◆ Required work: Keep the wording of each record exactly the same when you repeat it, and leave out pictures.

◆ Supplied material:
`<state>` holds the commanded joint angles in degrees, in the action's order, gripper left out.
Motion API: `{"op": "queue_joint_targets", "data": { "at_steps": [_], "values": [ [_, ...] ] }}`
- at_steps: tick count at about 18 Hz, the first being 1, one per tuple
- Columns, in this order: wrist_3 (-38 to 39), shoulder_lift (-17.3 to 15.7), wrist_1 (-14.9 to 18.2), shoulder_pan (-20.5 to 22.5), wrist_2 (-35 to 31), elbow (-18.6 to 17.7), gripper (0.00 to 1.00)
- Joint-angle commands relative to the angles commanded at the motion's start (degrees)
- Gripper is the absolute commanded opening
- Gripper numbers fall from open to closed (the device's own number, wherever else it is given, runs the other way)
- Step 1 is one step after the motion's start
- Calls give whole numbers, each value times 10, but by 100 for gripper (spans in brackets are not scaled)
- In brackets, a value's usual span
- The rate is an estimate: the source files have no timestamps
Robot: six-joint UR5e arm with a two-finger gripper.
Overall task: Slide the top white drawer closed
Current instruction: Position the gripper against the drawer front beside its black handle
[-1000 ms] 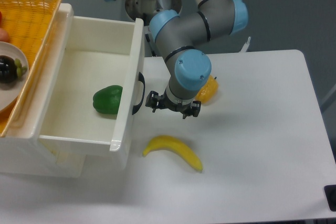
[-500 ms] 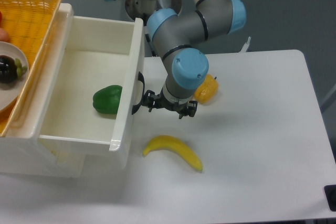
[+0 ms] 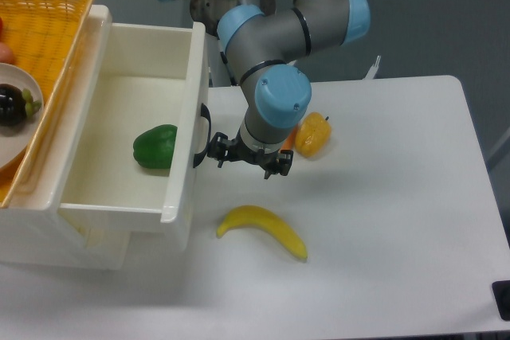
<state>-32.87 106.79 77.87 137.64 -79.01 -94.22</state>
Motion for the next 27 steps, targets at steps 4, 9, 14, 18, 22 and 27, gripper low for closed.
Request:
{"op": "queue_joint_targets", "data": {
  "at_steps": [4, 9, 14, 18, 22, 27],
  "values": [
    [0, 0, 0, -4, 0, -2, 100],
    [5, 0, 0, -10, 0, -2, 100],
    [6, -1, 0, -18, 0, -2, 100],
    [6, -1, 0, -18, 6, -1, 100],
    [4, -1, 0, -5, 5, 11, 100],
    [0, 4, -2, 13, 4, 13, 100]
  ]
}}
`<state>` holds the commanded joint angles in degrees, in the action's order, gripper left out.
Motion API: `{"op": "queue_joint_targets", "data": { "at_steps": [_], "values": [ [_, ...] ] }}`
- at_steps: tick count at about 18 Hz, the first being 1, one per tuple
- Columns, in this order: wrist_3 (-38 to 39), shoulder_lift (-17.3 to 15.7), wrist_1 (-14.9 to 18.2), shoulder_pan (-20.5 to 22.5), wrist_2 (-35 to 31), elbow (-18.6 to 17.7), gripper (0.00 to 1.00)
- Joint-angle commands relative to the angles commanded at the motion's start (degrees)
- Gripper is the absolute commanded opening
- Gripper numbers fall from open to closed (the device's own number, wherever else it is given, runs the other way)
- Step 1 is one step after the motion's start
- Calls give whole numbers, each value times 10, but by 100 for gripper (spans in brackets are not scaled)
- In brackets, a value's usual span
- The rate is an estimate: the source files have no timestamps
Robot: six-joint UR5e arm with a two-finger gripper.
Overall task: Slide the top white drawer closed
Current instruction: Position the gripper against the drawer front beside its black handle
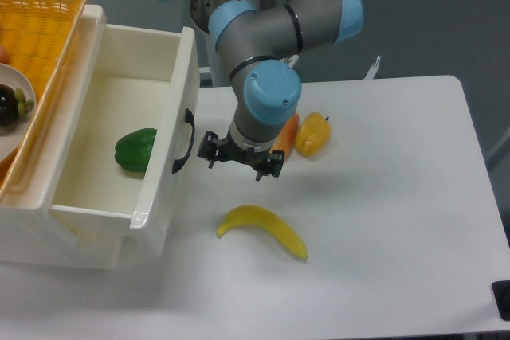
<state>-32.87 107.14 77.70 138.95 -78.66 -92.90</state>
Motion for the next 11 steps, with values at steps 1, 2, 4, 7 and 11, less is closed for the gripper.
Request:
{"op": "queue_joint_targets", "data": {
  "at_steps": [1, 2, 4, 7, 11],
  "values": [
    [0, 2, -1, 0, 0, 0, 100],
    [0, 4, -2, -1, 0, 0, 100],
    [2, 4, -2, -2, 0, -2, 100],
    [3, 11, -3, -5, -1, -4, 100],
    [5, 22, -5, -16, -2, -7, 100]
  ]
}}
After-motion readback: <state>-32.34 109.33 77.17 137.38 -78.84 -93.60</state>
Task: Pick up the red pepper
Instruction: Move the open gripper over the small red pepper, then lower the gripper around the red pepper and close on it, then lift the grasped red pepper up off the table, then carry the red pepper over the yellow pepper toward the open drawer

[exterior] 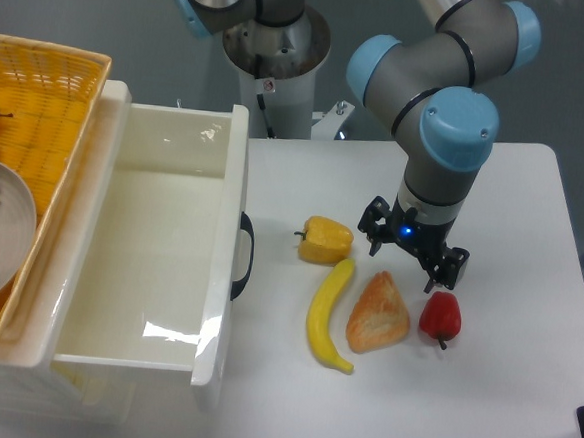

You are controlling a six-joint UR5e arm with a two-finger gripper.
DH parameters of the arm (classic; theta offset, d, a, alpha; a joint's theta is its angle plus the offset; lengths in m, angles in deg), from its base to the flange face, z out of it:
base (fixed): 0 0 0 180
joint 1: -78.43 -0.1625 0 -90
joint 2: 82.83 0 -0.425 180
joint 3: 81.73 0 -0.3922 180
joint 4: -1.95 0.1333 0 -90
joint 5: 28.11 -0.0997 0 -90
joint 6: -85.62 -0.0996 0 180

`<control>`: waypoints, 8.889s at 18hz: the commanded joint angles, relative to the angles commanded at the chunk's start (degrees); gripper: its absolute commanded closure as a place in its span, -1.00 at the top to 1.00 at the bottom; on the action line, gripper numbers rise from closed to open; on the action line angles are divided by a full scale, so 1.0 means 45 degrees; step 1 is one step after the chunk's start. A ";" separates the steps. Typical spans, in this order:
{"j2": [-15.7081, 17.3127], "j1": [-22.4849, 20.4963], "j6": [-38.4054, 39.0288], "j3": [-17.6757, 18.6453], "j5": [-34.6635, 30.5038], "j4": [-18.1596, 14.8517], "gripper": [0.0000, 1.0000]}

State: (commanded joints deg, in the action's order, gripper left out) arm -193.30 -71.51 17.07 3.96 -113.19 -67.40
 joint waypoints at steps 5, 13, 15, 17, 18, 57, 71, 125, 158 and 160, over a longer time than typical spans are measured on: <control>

◆ Response:
`<state>` holds the commanded joint angles in degrees, in the action's order, gripper left out.
Motion API: `{"op": "queue_joint_targets", "data": { "at_steps": [_], "values": [ [_, ...] ] }}`
- at_steps: tick count at about 18 Hz, the first being 1, one per tuple
- Columns, in this order: wrist_3 (-38 to 39), shoulder_lift (-17.3 to 15.7), wrist_1 (-14.9 to 18.2), shoulder_pan (-20.5 to 22.5), wrist_2 (-35 to 31), elbow (-18.6 to 17.7), gripper (0.00 to 1.00)
- Joint-angle commands relative to the angles commanded at the motion's start (degrees)
- Gripper is the absolute commanded opening
- Gripper numbers fall from open to closed (the device's own number, wherever else it is given, runs the other way)
- Step 1 is one step after the motion's start
- Calls give whole numbers, each value times 10, but by 100 for gripper (spans in brackets are not scaled)
- In brackets, a value's usual span
- The rate is an estimate: the source files have no timestamps
Robot: six-joint UR5e arm with a two-finger gripper.
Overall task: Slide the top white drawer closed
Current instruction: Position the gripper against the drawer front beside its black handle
[-1000 ms] 
[-500 ms] 
[+0 ms] 
<state>-32.87 106.79 77.87 137.64 -79.01 -94.22</state>
Motion for the next 27 steps, targets at steps 4, 9, 14, 18, 22 and 27, gripper low for closed.
Request:
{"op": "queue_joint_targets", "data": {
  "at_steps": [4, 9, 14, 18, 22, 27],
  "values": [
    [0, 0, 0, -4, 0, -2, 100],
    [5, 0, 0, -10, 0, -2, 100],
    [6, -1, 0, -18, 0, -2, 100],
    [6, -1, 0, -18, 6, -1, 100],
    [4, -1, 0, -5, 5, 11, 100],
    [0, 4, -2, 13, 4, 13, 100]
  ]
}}
`<state>` holds the commanded joint angles in degrees, in the action's order, gripper left out.
Motion API: `{"op": "queue_joint_targets", "data": { "at_steps": [_], "values": [ [_, ...] ] }}`
- at_steps: tick count at about 18 Hz, the first being 1, one per tuple
- Columns, in this order: wrist_3 (-38 to 39), shoulder_lift (-17.3 to 15.7), wrist_1 (-14.9 to 18.2), shoulder_pan (-20.5 to 22.5), wrist_2 (-35 to 31), elbow (-18.6 to 17.7), gripper (0.00 to 1.00)
- Joint-angle commands relative to the angles commanded at the motion's start (degrees)
- Gripper is the absolute commanded opening
- Gripper numbers fall from open to closed (the device's own number, wherever else it is given, runs the other way)
- Step 1 is one step after the motion's start
- Calls give whole numbers, each value times 10, but by 100 for gripper (spans in brackets are not scaled)
- In brackets, a value's usual span
- The rate is an estimate: the source files have no timestamps
Robot: six-joint UR5e arm with a two-finger gripper.
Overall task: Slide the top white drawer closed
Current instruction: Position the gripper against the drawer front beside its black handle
<state>-32.87 107.14 77.70 138.95 -78.66 -92.90</state>
Motion for the next 11 steps, with values at steps 1, 2, 4, 7 and 11, less is closed for the gripper.
Request:
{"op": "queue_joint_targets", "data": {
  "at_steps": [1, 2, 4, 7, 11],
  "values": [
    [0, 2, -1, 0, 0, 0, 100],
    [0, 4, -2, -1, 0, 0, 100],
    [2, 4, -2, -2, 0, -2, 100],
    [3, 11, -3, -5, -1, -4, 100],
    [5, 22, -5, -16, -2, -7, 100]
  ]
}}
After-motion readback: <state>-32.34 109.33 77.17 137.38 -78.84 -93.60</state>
Task: Pick up the red pepper
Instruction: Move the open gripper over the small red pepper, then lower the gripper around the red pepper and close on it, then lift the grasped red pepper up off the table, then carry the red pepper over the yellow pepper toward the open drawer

[exterior] 

You are controlling a six-joint UR5e arm with a two-finger gripper.
DH parameters of the arm (classic; theta offset, d, a, alpha; a joint's theta is its angle plus the offset; lengths in m, angles in deg), from its base to the flange face, z out of it:
base (fixed): 0 0 0 180
joint 1: -78.43 -0.1625 0 -90
joint 2: 82.83 0 -0.425 180
joint 3: 81.73 0 -0.3922 180
joint 4: -1.95 0.1333 0 -90
joint 5: 28.11 -0.0997 0 -90
joint 6: -85.62 -0.0996 0 180

`<control>`: waypoints, 8.889s at 18hz: the commanded joint angles, relative to the angles commanded at the chunk's start (degrees); gripper: its absolute commanded closure as a place in its span, -1.00 at the top to 1.00 at the bottom; on the action line, gripper numbers rise from closed to open; on the action line angles are divided by a full scale, so 1.0 means 45 degrees; step 1 is one step after the chunk's start. A ";" separates the steps. Typical spans, in this order:
{"j2": [-15.7081, 17.3127], "j1": [-22.4849, 20.4963], "j6": [-38.4054, 39.0288], "j3": [-17.6757, 18.6453], "j5": [-34.6635, 30.5038], "j4": [-18.1596, 14.8517], "gripper": [0.0000, 1.0000]}

State: (commanded joints deg, in the action's order, gripper left out) arm -193.30 -71.51 17.07 3.96 -113.19 -67.40
 joint waypoints at steps 5, 13, 15, 17, 18, 57, 71, 125, 158 and 160, over a longer time than typical spans are measured on: <control>

The output as shown is complete.